Octogenarian Senegalese director Ousmane Sambene has made a colorful, and in many ways religiously and politically bold, statement against the “feminine circumcision,” generally called genital mutilation nowadays, that remains a tradition in many African societies. But although “Moolaade,” which is a term indicating a sort of sanctuary, is about a difficult subject and contains elements of violence and even murder, it’s not overall a gruesome or even downbeat film. To the contrary, it’s a story of courage, resistance and the inevitability of change–and in the end the viewer will feel more uplifted than depressed by it.

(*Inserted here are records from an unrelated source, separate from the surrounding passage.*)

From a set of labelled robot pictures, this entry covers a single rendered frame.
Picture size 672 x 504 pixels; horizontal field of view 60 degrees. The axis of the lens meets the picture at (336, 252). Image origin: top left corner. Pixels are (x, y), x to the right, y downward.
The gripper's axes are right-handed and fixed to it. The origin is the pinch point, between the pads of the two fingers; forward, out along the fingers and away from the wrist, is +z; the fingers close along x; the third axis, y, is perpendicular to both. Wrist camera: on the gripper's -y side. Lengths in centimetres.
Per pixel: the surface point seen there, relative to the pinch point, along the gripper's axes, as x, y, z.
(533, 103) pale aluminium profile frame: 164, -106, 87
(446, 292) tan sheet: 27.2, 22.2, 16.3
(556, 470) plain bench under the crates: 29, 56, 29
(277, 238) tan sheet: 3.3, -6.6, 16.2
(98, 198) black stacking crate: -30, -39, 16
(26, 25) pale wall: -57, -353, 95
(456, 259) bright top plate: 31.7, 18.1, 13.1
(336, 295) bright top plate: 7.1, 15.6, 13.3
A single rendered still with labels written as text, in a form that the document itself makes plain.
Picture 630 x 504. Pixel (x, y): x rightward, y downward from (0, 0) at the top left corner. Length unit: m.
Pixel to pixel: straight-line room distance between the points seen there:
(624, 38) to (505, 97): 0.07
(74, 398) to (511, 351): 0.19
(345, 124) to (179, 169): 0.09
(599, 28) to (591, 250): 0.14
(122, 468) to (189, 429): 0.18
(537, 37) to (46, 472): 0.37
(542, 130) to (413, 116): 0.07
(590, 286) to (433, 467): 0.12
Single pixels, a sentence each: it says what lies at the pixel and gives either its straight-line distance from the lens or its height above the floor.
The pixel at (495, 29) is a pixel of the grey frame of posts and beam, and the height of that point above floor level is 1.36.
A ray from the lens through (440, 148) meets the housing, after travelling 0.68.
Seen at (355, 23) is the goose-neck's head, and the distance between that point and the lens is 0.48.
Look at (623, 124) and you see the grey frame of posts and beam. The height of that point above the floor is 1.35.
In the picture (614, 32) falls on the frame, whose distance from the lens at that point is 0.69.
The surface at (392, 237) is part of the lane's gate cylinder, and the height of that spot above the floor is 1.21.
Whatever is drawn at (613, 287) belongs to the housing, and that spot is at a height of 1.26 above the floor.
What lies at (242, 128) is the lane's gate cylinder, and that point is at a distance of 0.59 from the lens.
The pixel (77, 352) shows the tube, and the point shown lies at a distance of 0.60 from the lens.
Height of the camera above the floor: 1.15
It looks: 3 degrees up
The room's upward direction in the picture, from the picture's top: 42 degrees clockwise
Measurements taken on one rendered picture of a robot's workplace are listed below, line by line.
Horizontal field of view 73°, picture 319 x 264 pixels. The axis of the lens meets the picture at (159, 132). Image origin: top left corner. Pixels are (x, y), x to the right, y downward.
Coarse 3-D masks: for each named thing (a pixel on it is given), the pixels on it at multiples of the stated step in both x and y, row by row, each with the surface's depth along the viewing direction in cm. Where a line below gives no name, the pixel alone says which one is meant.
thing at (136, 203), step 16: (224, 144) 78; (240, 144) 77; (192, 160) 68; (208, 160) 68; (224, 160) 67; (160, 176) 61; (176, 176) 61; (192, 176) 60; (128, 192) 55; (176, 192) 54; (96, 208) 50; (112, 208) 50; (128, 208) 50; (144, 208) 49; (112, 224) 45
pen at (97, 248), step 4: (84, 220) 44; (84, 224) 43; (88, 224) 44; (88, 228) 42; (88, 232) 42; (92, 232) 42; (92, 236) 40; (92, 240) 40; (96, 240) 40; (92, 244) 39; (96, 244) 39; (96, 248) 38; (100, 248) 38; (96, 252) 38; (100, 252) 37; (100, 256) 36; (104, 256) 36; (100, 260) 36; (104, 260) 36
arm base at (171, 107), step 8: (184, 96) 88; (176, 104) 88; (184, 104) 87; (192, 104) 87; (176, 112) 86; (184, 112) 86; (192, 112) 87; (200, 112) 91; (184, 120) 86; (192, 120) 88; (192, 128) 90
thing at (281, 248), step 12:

Sambene’s script focuses on a strong-willed village woman named Colle (Fatoumata Coulibaly), the second of three wives of a relatively tolerant local tribesman, who had years earlier refused to allow her daughter Amsatou (Salimata Traore) to be circumcised by the local priestesses because an earlier child had died in the ceremony. Now she’s approached by a group of young girls who have fled the ritual and ask for her protection. In her husband’s absence (he’s just departed on a journey on the community’s behalf), she takes the girls into their house and declares the place a sanctuary for them through the tradition of “moolaade,” a belief that derives from the death of their village founder and associated with a huge anthill situated by the mosque. Colle’s intransigence continues even after her husband returns and is prodded by his rigid older brother and the village chief to force her to retract the protection. (They go so far as to beat her, in what is surely the film’s harshest scene.) The situation is complicated by the fact that the chief’s son, just returned from Europe and thus more progressively inclined than his father, is betrothed to Amsatou, but the planned union is endangered by her lack of circumcision. Also on hand is a quasi-outsider, a worldly merchant who’s known as a womanizer but is disturbed by the treatment women receive in this supposedly pristine society, and who suffers when he interferes. Colle’s attitude sparks a women’s resistance movement in the village (shades of “Lysistrata”!), which the men attempt to suppress by destroying all the radios in the town (the source, they believe, of the dangerous notions that have infected the women’s minds)–an uprising that in the end finds a few converts among the menfolk and closes the film with the suggestion that change for the better is coming, however much the traditionalists might try to halt it.
There will be some problems for western audiences in watching “Moolaade.” The foreign beliefs and practices at the heart of the script go largely unexplained, leaving one to parse them out as the film moves along. The narrative also lacks smoothness, so that you may feel that some scenes are insufficiently fleshed out (the fate of the merchant is a typical example). The exuberant finale, moreover, seems more obligatory than earned. Still, as a whole it’s well worth visiting. Sembene’s filmmaking is refined and subtle, and though some of the performances seem more than a little amateurish, that make the simple, straightforward style of the picture even more effective. The locale, moreover, is itself fascinating. And one is unlikely to forget the very last shot, in which the mosque spire, bearing a symbol of the village’s traditions, is replaced by a shot of a television antenna, the avatar of a coming new age. It’s a film that masks its urgency and intensity with a cool, matter-of-fact approach, and is all the better for it.